Here is a block of entries. Write out its lines exactly, from the first through the one containing "wicker basket at".

DATA FOR PROCESSING
-.-.-

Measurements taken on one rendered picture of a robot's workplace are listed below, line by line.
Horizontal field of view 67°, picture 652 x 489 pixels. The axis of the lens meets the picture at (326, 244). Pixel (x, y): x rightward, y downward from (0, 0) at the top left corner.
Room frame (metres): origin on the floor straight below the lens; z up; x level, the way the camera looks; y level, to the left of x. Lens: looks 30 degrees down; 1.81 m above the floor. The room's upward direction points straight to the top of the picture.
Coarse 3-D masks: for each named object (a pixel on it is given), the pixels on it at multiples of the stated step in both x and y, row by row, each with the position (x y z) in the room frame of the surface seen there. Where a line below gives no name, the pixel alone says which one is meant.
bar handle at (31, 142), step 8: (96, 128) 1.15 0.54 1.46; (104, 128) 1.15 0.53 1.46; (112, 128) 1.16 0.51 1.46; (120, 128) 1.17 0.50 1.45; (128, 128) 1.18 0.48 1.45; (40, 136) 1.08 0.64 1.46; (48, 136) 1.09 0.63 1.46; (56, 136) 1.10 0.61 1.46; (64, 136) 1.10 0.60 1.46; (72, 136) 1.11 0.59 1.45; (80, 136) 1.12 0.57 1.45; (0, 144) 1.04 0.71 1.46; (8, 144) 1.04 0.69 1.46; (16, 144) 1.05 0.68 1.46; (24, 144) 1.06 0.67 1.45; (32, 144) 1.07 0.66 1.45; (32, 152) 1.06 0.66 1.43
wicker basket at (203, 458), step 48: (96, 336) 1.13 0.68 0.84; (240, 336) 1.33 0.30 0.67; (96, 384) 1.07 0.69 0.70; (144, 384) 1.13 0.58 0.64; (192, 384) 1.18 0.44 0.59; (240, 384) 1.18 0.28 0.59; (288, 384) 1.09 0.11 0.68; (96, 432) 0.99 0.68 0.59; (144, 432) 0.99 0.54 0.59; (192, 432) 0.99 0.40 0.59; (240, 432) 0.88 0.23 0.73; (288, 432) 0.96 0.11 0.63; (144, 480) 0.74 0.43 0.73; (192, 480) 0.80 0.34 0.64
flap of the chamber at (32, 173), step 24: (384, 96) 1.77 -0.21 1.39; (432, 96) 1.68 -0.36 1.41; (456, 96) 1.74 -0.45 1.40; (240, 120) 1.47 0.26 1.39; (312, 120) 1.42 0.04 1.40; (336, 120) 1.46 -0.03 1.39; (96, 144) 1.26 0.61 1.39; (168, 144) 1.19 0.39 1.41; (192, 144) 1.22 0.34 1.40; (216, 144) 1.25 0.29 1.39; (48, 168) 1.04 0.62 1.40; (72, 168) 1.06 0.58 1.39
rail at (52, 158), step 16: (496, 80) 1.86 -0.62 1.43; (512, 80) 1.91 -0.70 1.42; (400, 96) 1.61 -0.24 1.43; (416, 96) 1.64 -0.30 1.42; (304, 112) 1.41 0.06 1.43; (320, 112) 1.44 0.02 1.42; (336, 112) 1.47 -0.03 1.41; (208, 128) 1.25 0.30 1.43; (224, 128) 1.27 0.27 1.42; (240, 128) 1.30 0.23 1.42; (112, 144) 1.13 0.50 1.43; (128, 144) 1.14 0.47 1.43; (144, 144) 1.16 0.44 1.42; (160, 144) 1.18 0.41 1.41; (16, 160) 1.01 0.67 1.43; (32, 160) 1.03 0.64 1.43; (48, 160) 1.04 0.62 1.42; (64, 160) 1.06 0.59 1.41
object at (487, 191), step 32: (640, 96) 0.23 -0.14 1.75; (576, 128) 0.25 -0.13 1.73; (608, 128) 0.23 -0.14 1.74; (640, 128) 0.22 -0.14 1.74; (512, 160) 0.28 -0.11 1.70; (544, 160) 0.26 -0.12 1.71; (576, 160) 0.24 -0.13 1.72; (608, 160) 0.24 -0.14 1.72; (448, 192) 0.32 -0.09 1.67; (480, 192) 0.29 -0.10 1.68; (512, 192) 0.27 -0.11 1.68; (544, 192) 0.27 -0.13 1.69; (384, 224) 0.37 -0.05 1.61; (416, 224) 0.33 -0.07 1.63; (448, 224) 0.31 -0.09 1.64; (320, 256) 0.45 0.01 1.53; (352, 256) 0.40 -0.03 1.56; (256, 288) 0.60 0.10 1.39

-.-.-

RESPONSE AREA
Measurements taken on one rendered picture of a robot's workplace are listed below, line by line.
Horizontal field of view 67°, picture 652 x 489 pixels. The axis of the lens meets the picture at (326, 244). Pixel (x, y): x rightward, y downward from (0, 0) at the top left corner.
Room frame (metres): origin on the floor straight below the lens; z up; x level, the way the camera looks; y level, to the left of x. Lens: looks 30 degrees down; 1.81 m above the floor. The room's upward direction points straight to the top of the picture.
Coarse 3-D masks: for each named object (a pixel on it is given), the pixels on it at multiples of the stated step in both x and y, row by row, each with the position (x y z) in the room frame of the surface seen there. Where a line below gives no name, the pixel alone says which one is meant.
bar handle at (31, 142), step 8: (96, 128) 1.15 0.54 1.46; (104, 128) 1.15 0.53 1.46; (112, 128) 1.16 0.51 1.46; (120, 128) 1.17 0.50 1.45; (128, 128) 1.18 0.48 1.45; (40, 136) 1.08 0.64 1.46; (48, 136) 1.09 0.63 1.46; (56, 136) 1.10 0.61 1.46; (64, 136) 1.10 0.60 1.46; (72, 136) 1.11 0.59 1.45; (80, 136) 1.12 0.57 1.45; (0, 144) 1.04 0.71 1.46; (8, 144) 1.04 0.69 1.46; (16, 144) 1.05 0.68 1.46; (24, 144) 1.06 0.67 1.45; (32, 144) 1.07 0.66 1.45; (32, 152) 1.06 0.66 1.43
wicker basket at (203, 458), step 48: (96, 336) 1.13 0.68 0.84; (240, 336) 1.33 0.30 0.67; (96, 384) 1.07 0.69 0.70; (144, 384) 1.13 0.58 0.64; (192, 384) 1.18 0.44 0.59; (240, 384) 1.18 0.28 0.59; (288, 384) 1.09 0.11 0.68; (96, 432) 0.99 0.68 0.59; (144, 432) 0.99 0.54 0.59; (192, 432) 0.99 0.40 0.59; (240, 432) 0.88 0.23 0.73; (288, 432) 0.96 0.11 0.63; (144, 480) 0.74 0.43 0.73; (192, 480) 0.80 0.34 0.64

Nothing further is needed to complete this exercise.